Conficker: Lessons Learned in Collaboration

by James Bosworth on January 27, 2011

conficker virus: lessons learned in collaboration

Monday afternoon the Conficker Working Group (CWG) published a lessons learned report researched and prepared by The Rendon Group (TRG), an effort I was privileged to lead. I want to thank everyone in the CWG who took the time to speak with me and provide analysis of their remarkable collective efforts to combat this dangerous botnet.

The Conficker worm first appeared in November 2008, rapidly infecting computers lacking certain Microsoft security patches, with the intent to form a vast botnet. The worst-case scenarios for what this botnet could do were bleak including the potential for a serious attack on key Internet infrastructure.

To combat the Conficker worm, the cybersecurity community quickly organized an ad-hoc and largely voluntary task force called the Conficker Working Group, an unprecedented act of collaboration and coordination among a disparate group of stakeholders.

conficker virus eye chart to determine if you are infected

One member of the Working Group created an “eyechart” that would help a computer user determine if he or she was infected. It was a small step, but received media coverage and was effective in communicating with average computer users about the virus. A variant of the eyechart was used on two major portals in South Korea to facilitate self- remediation.

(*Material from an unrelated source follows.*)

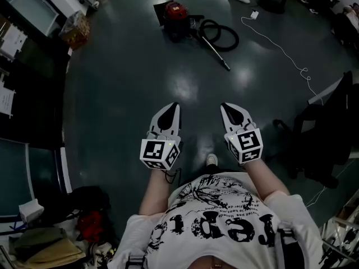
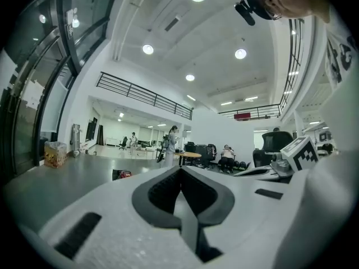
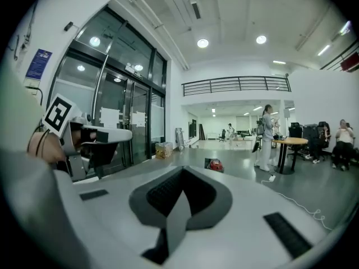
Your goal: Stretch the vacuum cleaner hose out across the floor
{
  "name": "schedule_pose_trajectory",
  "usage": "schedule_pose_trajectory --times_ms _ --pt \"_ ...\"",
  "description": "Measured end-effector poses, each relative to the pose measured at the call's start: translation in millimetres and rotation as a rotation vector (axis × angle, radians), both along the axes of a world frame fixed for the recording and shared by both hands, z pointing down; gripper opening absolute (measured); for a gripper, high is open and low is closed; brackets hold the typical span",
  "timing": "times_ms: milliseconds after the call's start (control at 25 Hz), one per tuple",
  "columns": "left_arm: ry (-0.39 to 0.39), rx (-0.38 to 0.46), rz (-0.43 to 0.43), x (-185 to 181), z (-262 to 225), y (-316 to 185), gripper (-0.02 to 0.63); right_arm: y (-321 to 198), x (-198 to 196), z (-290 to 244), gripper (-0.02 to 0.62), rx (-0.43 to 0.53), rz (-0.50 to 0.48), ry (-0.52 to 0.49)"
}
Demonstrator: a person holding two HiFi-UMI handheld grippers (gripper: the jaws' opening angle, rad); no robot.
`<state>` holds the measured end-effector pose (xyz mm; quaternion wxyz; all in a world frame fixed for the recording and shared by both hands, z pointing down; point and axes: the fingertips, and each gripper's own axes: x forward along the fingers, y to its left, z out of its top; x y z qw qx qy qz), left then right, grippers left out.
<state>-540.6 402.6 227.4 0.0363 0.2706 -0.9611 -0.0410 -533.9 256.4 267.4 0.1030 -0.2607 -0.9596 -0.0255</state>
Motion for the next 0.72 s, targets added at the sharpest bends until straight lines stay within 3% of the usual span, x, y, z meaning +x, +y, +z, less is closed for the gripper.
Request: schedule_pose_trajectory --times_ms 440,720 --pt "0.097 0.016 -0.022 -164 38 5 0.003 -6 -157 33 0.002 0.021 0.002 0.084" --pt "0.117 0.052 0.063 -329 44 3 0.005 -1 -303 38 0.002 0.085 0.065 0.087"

In May 2009, after much of the work was completed, the CWG and the Department of Homeland Security asked TRG to conduct an independent study of the CWG’s activities – their successes, failures and lessons learned.   Read more about them in our 2010 report.

One of the fundamental lessons of the CWG is the importance of information sharing and cooperation across the private sector and the need to improve communication between the private sector and the government. In particular, the CWG’s organization and ability to coordinate collective actions across so many private sector companies made the working group a success and a model for future efforts.

To that end, the Department of Homeland Security is taking steps to improve its coordination with the private sector to combat threats to domestic Internet infrastructure and to speed up research and innovation to protect critical infrastructure. These steps are part of the broader federal government’s cybersecurity initiative.

Other recommendations in our report included focusing on the strategic approach to combating Internet threats, resolving legal and regulatory issues raised by the Conficker threat and launching a public dialogue about cybersecurity. Efforts toward these recommendations are just getting off the ground.

In the months since writing this report, new cybersecurity issues have jumped into the media spotlight. The Stuxnet worm helped slow the Iranian nuclear weapons program and demonstrated the implementation of a real cyberwarfare weapon. Online protests by the cyberattack group Anonymous took down a number of corporate websites and played a small role in the recent Tunisian revolution. The Zeus botnet continues to make money for cybercriminals.

The fight against Conficker took months of effort from some of the top cybersecurity experts in the private sector, but these new issues are a reminder that Conficker was just one piece of malware in a much larger threat environment. There remains much work left to do.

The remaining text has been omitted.